Where a is the intercept, the first digit after a indexes the 3 indicators, and the second digit indexes the latent classes.

I don't think you can remove those intercept. They denote the mean level of each indicator in each class.

If you just meant to omit the _cons from the gsem command, then yes, it looks like you can, and it makes no difference:

Code:

use http://www.stata-press.com/data/r15/gsem_lca2 quietly gsem (glucose insulin sspg <- _cons), lclass(C 2) lcinvariant(none) est store c2variant quietlygsem (glucose insulin sspg <- ), lclass(C 2) lcinvariant(none) est store c2variant_nointercept est table c2variant* ---------------------------------------- Variable | c2variant c2varian~t -------------+-------------------------- 1b.C | _cons | (omitted) (omitted) -------------+-------------------------- 2.C | _cons | -.236545 -.236545 -------------+-------------------------- glucose | C | 1 | 35.987969 35.987969 2 | 77.638 77.638 -------------+-------------------------- insulin | C | 1 | 16.519601 16.519601 2 | 21.262161 21.262161 -------------+-------------------------- sspg | C | 1 | 11.179191 11.179191 2 | 27.594687 27.594687 -------------+-------------------------- var(e.gluc~e)| C | 1 | 22.626931 22.626931 2 | 1263.401 1263.401 var(e.insu~n)| C | 1 | 26.366033 26.366033 2 | 283.27753 283.27753 var(e.sspg)| C | 1 | 25.260446 25.260446 2 | 70.493577 70.493577 ----------------------------------------

Constraining the intercepts to be the same across classes makes no sense. It would be like asking Stata, please fit a 2-class model, but constrain the means of each indicator to be equal. That would eliminate the point of fitting a latent profile model. That would mean there's no heterogeneity in the saple.

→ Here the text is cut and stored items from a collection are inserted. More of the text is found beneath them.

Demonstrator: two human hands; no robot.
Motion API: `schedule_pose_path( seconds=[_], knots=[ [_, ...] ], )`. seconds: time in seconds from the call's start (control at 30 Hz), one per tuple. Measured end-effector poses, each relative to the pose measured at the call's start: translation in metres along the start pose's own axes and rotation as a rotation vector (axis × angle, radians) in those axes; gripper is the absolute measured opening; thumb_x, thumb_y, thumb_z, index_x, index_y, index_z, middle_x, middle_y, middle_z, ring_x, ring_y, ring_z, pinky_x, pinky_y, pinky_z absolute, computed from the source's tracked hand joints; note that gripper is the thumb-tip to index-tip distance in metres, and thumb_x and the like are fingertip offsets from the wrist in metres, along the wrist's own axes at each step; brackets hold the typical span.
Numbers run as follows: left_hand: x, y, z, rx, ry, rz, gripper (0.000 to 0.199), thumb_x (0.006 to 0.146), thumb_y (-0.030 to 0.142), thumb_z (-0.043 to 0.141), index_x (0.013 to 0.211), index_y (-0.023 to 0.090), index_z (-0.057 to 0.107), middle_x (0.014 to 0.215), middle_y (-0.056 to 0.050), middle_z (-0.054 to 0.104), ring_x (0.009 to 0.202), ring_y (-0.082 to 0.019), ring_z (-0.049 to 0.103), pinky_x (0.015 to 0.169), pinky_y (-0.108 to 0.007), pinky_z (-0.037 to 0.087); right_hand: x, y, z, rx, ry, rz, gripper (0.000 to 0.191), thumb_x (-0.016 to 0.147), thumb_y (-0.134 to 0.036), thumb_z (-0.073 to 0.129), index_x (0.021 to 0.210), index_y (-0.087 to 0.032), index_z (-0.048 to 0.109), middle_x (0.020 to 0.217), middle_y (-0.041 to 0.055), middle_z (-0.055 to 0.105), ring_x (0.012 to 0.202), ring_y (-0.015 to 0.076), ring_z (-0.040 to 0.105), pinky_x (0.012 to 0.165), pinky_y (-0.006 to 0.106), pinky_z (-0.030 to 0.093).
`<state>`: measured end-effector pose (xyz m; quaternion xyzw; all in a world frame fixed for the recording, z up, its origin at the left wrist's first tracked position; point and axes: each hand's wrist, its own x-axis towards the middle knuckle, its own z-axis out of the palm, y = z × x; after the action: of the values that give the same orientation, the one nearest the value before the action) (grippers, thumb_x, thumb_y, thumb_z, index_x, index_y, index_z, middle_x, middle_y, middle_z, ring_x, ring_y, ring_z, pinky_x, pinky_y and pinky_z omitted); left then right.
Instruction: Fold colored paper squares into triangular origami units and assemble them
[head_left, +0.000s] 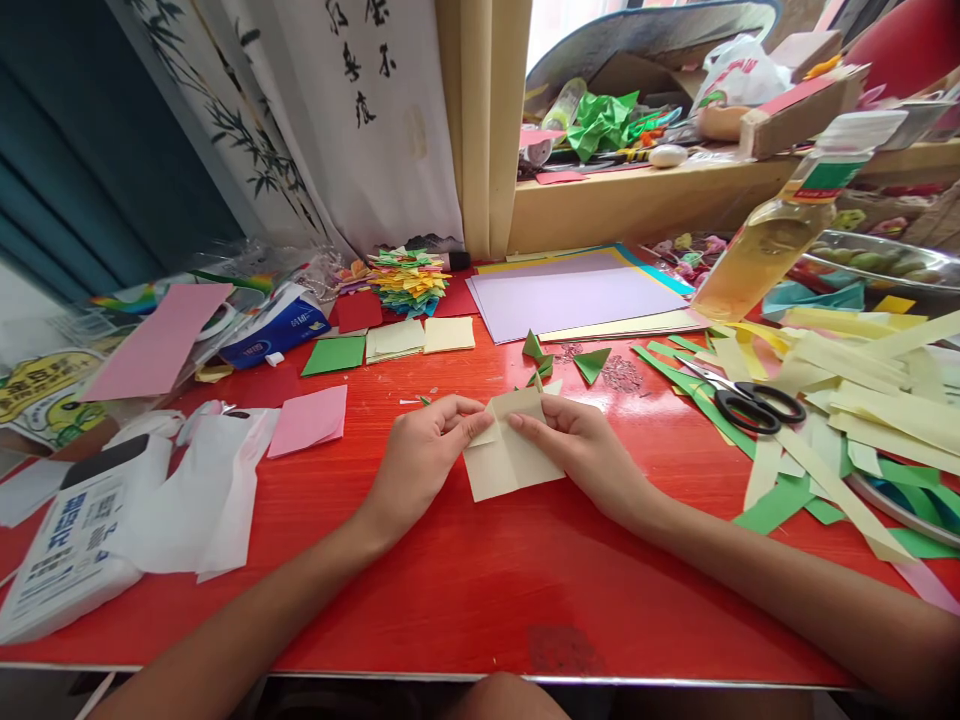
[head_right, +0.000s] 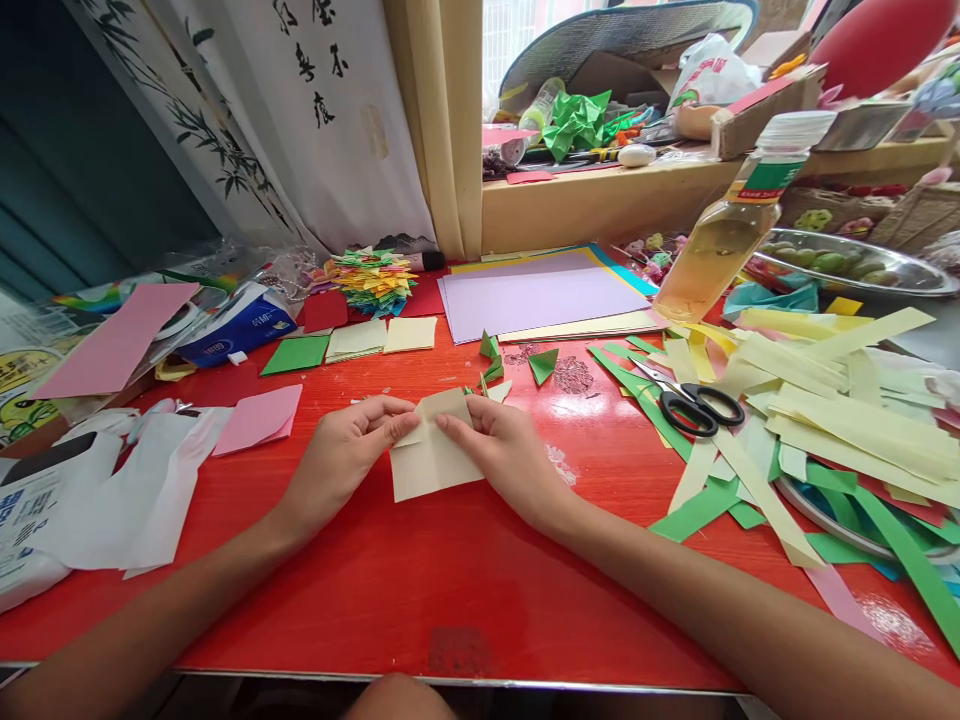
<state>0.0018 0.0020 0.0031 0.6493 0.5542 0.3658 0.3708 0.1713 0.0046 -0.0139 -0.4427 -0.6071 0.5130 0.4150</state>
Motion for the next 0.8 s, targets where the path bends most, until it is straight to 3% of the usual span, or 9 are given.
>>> schedule_pose_path(
  seconds=[0.27, 0.47, 0.63, 0.8],
  knots=[
    [-0.003, 0.001, 0.001, 0.147, 0.05, 0.084, 0.025, 0.078, 0.043, 0.051, 0.082, 0.021, 0.061, 0.07, 0.002, 0.062, 0.062, -0.012, 0.053, 0.053, -0.021, 0.036, 0.0, -0.005, 0.001, 0.265, -0.152, 0.163, 0.026, 0.075, -0.042, 0.057, 0.083, -0.018, 0.061, 0.077, 0.004, 0.064, 0.065, 0.015, 0.058, 0.054, 0.025, 0.043],
    [-0.002, 0.0, 0.001, 0.204, 0.071, 0.233, 0.025, 0.078, 0.036, 0.054, 0.098, 0.022, 0.054, 0.084, 0.001, 0.059, 0.077, -0.012, 0.054, 0.067, -0.022, 0.041, 0.003, 0.001, -0.001, 0.459, -0.05, 0.145, 0.028, 0.074, -0.038, 0.06, 0.09, -0.016, 0.063, 0.082, 0.0061, 0.065, 0.069, 0.0159, 0.06, 0.063, 0.029, 0.046],
    [-0.002, -0.005, -0.001, 0.328, 0.154, 0.412, 0.012, 0.083, 0.024, 0.048, 0.091, 0.02, 0.056, 0.084, 0.0, 0.058, 0.077, -0.012, 0.053, 0.069, -0.023, 0.042, 0.003, 0.003, 0.0, 0.493, -0.087, 0.167, 0.026, 0.073, -0.035, 0.061, 0.089, -0.016, 0.066, 0.086, 0.0073, 0.066, 0.074, 0.0169, 0.06, 0.07, 0.031, 0.046],
    [0.0, -0.011, -0.002, 0.518, 0.204, 0.728, 0.017, 0.083, 0.014, 0.046, 0.095, 0.016, 0.057, 0.081, -0.003, 0.058, 0.078, -0.013, 0.053, 0.07, -0.025, 0.044, 0.003, 0.001, 0.001, 0.482, -0.123, 0.153, 0.031, 0.077, -0.037, 0.057, 0.097, -0.015, 0.065, 0.087, 0.0082, 0.065, 0.074, 0.016, 0.058, 0.073, 0.031, 0.045]
  ],
)
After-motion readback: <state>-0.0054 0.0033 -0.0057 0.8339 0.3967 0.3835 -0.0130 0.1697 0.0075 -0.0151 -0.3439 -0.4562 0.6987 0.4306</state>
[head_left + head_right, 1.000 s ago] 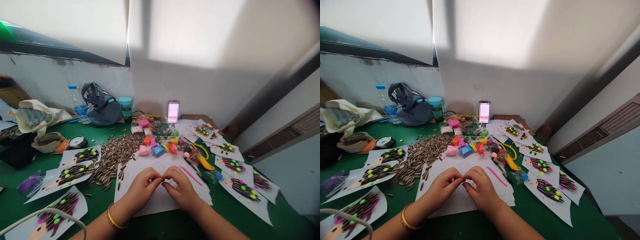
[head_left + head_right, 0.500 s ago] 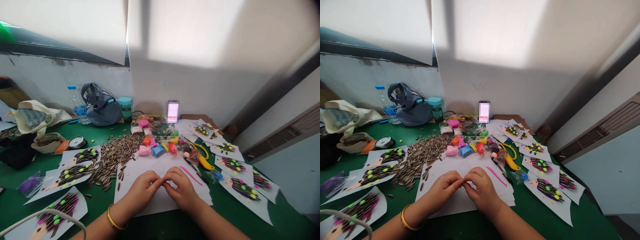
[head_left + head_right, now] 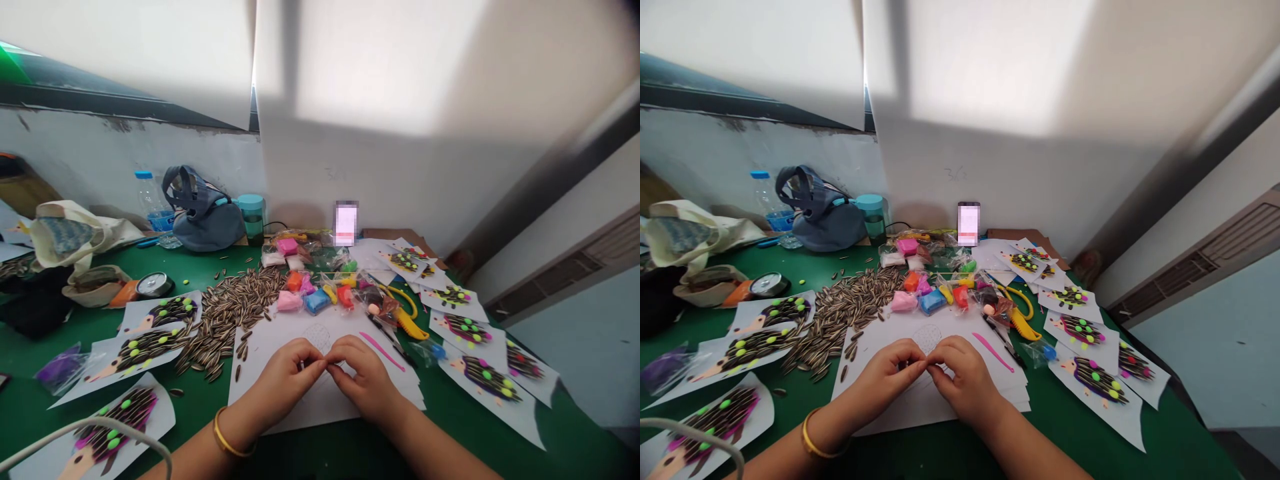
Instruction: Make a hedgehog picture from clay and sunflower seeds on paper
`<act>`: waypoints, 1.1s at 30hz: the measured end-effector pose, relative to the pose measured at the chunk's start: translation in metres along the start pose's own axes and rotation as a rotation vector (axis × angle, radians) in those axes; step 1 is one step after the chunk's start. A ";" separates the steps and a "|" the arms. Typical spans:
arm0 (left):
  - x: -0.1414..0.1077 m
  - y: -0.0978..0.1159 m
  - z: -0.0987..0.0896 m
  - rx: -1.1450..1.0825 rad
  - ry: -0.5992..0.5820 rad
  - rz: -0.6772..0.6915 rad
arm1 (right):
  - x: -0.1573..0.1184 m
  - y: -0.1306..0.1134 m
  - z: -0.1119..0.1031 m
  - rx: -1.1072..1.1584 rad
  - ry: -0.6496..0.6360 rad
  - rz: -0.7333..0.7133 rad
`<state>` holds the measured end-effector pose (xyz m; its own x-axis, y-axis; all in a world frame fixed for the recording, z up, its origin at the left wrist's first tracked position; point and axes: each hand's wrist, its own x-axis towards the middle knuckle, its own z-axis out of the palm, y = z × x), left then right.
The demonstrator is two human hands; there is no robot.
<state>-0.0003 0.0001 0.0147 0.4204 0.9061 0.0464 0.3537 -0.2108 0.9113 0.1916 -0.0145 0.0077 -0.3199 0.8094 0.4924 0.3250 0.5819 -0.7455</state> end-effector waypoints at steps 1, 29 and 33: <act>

Or did you mean to constrain the error variances to be equal across classes? (Note, they are constrained by default unless you invoke the lcinvariant(...) option.) I like to think about latent profile analysis as taking a magic elliptical cookie cutter, and you are taking k stamps out of a (multidimensional) sheet of cookie dough. If you constrain the error variances to be equal across classes, it's like you're taking equal-sized stamps each time. If you don't constrain the error variances to be equal, your cookie cutter will re-size itself between stamps.

Honestly, I'm not sure why the identity covariance structure (across classes, all errors have equal variance, all error terms have zero covariance) is default. It seems very restrictive. In the R package flexmix, which looks like it offers a close parallel to Stata's capabilities in gsem, the only options for the covariance structure appear to be diagonal (across classes, all error variances unrestricted, all error covariances zero) and full or unstructured (all error variances and covariances distinctly estimated).

As a side note, figure 6 in this document about flexmix shows a nice illustration of what happens when you fit a model with a diagonal versus unstructured covariance. It's harder to illustrate this in Stata because there isn't a convenient way to draw circles corresponding to the class-specific means and variances on a scatterplot.

Be aware that it can be very hard to answer a question without sample data. You can use the dataex command for this. Type help dataex at the command line.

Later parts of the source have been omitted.